De la gammapathie au myélome
DE LA GAMMAPATHIE AU MYELOME
Professeur Thierry FACON
Faut-il adresser tous les patients porteurs d’une dysglobulinémie monoclonale de découverte fortuite à l’hématologiste ?
Les dysglobulinémies monoclonales regroupent de nombreuses entités, de la dysglobulinémie monoclonale de signification indéterminée (MGUS pour monoclonal gammopathy of undeterminated significance) au Myélome Multiple, en passant par divers hémopathies lymphoïdes, dont la Macroglobulinémie de Waldenström.

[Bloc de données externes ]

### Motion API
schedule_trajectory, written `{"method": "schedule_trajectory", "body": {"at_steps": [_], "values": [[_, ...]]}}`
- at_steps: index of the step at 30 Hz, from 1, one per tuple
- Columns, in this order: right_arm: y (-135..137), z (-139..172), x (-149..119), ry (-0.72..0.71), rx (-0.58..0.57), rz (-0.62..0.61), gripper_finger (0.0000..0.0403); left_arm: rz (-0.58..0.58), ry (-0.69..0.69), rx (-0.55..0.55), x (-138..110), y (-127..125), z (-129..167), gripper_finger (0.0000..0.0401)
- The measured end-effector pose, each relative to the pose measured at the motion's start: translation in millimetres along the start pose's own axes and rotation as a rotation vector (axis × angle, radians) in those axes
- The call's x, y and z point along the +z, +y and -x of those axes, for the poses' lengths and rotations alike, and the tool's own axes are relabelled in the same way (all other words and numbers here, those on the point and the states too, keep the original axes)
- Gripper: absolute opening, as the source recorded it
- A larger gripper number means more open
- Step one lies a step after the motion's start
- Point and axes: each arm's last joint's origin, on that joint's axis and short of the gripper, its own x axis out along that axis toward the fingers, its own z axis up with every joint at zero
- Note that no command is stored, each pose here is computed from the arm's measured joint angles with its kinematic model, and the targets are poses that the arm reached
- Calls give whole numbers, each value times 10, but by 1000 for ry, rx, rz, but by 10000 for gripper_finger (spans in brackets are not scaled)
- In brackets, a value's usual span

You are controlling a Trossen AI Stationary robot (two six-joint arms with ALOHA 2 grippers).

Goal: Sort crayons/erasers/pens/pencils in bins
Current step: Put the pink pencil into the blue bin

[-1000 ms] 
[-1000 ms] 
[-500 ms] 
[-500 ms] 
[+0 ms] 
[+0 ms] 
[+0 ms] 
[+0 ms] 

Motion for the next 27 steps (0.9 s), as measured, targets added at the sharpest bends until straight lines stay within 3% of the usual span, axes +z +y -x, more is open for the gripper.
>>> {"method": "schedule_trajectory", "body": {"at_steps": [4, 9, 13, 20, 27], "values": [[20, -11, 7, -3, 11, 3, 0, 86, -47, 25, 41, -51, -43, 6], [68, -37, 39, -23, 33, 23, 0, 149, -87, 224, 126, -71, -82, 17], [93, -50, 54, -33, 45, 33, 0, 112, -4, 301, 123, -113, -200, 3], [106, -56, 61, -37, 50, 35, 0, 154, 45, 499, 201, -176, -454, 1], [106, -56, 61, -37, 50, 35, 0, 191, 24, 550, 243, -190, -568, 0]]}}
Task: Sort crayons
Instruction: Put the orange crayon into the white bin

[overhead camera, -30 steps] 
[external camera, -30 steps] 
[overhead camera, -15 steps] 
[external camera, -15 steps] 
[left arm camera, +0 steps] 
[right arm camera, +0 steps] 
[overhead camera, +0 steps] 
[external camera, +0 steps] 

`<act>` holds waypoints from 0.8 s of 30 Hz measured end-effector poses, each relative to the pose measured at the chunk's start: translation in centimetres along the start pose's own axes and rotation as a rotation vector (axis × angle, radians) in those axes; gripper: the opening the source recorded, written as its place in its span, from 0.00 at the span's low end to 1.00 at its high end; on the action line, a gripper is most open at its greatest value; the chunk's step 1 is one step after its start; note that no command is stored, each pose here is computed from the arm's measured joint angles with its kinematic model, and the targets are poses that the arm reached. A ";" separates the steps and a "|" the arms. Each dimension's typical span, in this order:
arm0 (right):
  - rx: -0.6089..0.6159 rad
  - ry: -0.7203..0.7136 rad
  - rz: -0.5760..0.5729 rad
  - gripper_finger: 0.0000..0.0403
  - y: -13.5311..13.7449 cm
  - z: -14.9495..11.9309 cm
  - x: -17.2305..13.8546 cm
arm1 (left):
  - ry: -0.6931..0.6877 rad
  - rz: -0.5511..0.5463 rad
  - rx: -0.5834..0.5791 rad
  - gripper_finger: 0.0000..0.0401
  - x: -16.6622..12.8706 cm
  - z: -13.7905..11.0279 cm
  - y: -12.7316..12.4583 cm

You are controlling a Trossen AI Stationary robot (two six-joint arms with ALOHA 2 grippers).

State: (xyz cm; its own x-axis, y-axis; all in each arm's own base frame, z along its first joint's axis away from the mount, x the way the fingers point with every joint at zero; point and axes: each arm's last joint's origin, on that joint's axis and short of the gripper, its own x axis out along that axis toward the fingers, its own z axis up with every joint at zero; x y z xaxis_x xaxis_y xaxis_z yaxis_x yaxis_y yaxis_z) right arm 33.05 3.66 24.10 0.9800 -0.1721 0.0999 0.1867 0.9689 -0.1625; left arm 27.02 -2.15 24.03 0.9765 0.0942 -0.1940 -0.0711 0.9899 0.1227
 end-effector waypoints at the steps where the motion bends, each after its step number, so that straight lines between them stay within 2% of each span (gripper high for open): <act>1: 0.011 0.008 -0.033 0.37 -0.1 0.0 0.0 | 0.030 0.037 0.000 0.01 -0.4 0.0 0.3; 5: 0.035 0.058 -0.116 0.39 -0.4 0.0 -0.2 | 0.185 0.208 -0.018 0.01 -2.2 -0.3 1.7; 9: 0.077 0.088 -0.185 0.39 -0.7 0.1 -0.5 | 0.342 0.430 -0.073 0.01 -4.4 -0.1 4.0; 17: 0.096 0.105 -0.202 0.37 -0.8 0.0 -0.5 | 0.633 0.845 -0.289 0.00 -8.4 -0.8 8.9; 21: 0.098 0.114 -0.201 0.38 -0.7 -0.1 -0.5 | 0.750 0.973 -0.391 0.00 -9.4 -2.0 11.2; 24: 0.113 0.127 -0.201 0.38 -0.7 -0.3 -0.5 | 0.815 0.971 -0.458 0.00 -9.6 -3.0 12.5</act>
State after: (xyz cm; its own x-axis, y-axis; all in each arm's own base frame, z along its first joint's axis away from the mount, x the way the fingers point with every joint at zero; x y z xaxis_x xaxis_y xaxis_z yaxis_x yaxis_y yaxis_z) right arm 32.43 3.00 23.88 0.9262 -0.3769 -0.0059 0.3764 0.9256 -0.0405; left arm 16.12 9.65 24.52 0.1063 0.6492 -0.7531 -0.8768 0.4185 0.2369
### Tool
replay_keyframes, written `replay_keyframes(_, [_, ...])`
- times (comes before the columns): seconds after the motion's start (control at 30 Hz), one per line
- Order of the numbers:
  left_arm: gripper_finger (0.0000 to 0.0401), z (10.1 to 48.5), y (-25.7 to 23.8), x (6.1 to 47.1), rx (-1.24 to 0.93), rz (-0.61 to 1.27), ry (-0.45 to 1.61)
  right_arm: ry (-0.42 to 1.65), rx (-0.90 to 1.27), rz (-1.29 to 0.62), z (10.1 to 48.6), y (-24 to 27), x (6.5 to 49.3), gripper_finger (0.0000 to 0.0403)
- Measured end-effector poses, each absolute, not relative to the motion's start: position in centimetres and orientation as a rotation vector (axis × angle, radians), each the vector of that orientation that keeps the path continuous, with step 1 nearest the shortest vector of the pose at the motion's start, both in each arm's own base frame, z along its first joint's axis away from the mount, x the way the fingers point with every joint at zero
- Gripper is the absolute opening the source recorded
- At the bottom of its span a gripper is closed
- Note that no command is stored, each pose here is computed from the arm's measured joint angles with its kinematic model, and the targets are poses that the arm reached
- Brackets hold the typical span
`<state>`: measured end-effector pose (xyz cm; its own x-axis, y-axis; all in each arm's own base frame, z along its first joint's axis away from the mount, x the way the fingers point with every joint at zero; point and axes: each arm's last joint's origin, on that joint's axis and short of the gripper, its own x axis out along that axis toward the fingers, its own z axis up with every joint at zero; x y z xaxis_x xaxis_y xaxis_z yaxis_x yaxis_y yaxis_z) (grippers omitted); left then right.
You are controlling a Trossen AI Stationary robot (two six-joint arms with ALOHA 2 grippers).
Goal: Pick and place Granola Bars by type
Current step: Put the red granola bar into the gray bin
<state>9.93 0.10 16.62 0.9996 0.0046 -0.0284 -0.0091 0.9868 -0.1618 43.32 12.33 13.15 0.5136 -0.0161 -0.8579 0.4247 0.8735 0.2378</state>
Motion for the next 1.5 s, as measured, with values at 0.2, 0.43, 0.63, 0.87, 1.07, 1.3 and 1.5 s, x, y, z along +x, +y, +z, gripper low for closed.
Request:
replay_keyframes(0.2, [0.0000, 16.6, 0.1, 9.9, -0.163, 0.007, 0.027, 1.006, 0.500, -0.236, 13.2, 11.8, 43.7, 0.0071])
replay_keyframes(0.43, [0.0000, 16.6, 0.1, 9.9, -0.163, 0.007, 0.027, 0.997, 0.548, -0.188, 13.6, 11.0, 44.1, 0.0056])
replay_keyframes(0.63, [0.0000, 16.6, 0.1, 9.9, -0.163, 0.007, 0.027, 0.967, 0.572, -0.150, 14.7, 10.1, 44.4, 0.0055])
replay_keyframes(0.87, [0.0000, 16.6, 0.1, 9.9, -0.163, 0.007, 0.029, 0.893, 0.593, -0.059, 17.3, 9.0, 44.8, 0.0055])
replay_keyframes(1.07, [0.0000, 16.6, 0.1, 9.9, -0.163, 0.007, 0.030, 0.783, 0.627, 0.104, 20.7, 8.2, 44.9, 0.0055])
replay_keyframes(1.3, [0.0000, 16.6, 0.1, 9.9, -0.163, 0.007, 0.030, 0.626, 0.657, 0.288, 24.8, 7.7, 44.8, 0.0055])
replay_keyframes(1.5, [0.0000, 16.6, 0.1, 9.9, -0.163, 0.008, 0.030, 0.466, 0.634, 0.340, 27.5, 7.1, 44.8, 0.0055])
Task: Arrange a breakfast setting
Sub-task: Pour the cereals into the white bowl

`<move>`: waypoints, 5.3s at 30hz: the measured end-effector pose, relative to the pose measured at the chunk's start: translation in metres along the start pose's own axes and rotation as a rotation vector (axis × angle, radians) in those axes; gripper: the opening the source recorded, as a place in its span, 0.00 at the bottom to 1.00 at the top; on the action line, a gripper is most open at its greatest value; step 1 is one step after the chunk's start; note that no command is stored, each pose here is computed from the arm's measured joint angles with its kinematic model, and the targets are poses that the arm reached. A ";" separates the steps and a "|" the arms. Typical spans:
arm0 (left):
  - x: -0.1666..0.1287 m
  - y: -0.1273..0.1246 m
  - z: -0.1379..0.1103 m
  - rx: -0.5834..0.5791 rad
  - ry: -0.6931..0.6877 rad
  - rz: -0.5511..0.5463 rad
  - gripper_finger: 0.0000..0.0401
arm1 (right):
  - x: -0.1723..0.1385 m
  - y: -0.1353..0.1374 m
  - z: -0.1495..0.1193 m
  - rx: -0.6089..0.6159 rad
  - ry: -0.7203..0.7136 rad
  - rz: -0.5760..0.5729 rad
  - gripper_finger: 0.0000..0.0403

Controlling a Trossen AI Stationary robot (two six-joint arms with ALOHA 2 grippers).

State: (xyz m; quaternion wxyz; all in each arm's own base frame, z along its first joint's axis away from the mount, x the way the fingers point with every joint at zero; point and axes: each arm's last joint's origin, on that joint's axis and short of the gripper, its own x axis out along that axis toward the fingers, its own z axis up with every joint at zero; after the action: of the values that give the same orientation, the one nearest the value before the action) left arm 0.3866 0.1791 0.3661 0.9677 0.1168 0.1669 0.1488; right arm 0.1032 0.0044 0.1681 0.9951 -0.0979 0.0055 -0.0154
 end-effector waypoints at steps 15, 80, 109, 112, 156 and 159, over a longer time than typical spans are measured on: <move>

La MGUS (aussi appelée bénigne ou d’apparence bénigne) est un état pré-malin caractérisé par la présence d’un clone lympho et/ou plasmocytaire sécrétant une immunoglobuline monoclonale. Sa définition stricte associe une infiltration médullaire plasmocytaire < 10% et une immunoglobuline monoclonale < 30g/l, en l’absence d’atteinte organique pouvant être attribuée à la prolifération sous jacente. Il s’agit d’une pathologie très fréquente dont l’incidence augmente avec l’âge pour concerner environ 6% des sujets de plus de 70 ans et près de 10% des sujets âgés de plus de 90 ans. Les patients étant par définition asymptomatiques, la dysglobulinémie monoclonale de signification indéterminée ne pose pas de problème en soi et ne justifie, à l’heure actuelle, aucun traitement. En revanche une surveillance est nécessaire puisqu’il existe un risque évolutif vers une hémopathie avérée. Ce risque d’évolution vers un myélome (pour les MGUS IgG, IgA et à chaînes légères) ou vers des lympho-proliférations B de bas grade type maladie de Waldenstrom (pour les MGUS IgM) représente le principal enjeu de cette pathologie. Tous les myélomes seraient précédés d’une phase de MGUS ; à l’inverse, le risque de « transformation » d’une MGUS apparait comme étant faible, de l’ordre de 1% par an, et comme restant stable avec le temps. Les principaux facteurs de risque de progression identifiés sont un taux d’immunoglobuline monoclonale > 15 g/L, tous les isotypes sauf IgG (donc M, A, chaîne légères) et, de façon plus marginale, un ratio de chaînes légères libres sériques (κ/λ) anormal. En fait, le meilleur critère reste l’évolution dans le temps, justifiant un suivi clinique et biologique régulier, dominé par la répétition de l’électrophorèse des protides sériques, examen habituellement suffisant pour apprécier l’évolution du véritable « marqueur tumoral » que représente l’immunoglobuline monoclonale.
La question du parcours de soins optimal pour ces patients reste pertinente.
Dans certaines circonstances, par exemple pour un patient âgé présentant une immunogloguline monoclonale de faible importance sans symptomatologie évocatrice d’une hémopathie sous jacente, l’évaluation initiale et le suivi pourrait être assuré par le spécialiste en médecine générale. Cependant, une immunoglobuline monoclonale peut non seulement traduire ou annoncer une hémopathie lymphoïde mais aussi s’associer à des complications de mécanismes divers, non liées à la prolifération sous jacente. La plus connue est l’amylose immunoglobulinique (amylose AL) mais il en existe de nombreuses autres, rénales (regroupées sous le terme de gammopathy of renal significance ou MGRS), neurologiques ou cutanées (neuropathies dysglobulinémiques, POEMS syndrome), dont certaines nécessitant des prises en charge spécifiques et urgentes. Ainsi l’attitude clinique la plus raisonnable pour de nombreux patients reste l’évaluation initiale par un hématologiste puis un suivi conjoint ou par le seul spécialiste de médecine générale.